■ Exercise prompt ■
Look for "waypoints" in the listing below. Gather each line that contains it.

== Segment start ==

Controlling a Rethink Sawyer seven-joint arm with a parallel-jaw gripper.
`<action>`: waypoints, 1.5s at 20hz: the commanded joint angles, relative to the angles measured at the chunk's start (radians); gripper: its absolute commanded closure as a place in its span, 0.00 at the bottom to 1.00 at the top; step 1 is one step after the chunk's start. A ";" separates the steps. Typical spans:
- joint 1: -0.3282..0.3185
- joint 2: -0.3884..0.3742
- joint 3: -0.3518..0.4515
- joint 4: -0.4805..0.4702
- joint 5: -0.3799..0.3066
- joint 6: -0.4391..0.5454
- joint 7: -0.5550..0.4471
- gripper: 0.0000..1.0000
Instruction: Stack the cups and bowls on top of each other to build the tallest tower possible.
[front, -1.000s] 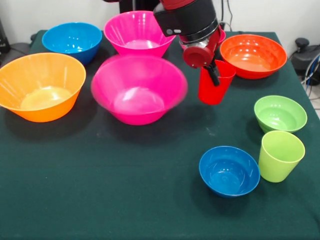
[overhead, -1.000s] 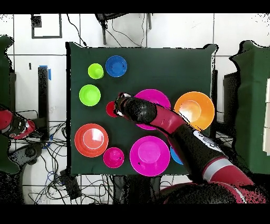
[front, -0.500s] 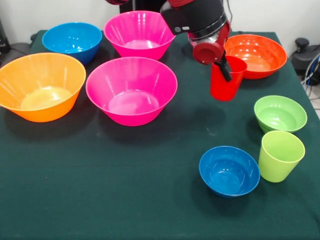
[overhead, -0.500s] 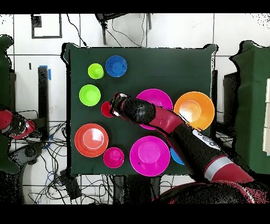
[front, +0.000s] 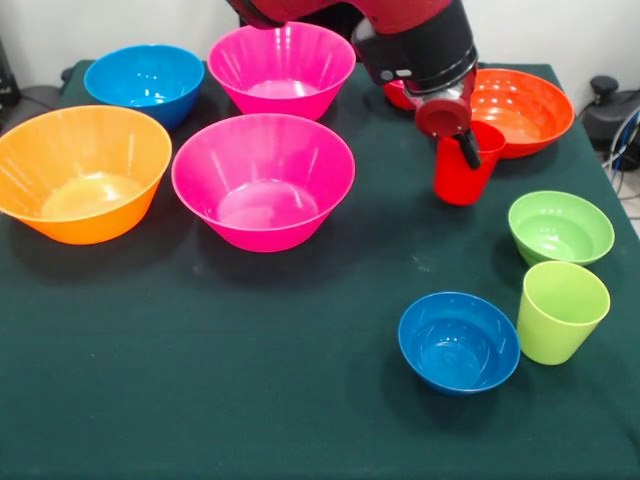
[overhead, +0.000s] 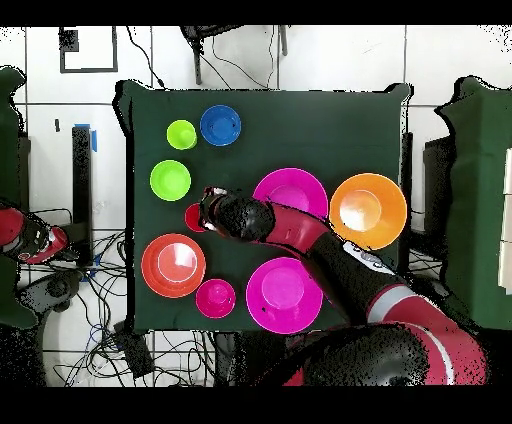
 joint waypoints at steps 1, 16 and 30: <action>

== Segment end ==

■ Output for this exercise ■
`<action>`: waypoints, 1.5s at 20hz: the commanded joint angles, relative to the angles measured at the chunk's start (radians); gripper: its absolute commanded closure as a place in its span, 0.00 at the bottom to 1.00 at the top; step 1 is one step after the chunk's start. A ";" separates the steps. Typical spans:
 joint waypoints at steps 1, 16 and 30: <action>

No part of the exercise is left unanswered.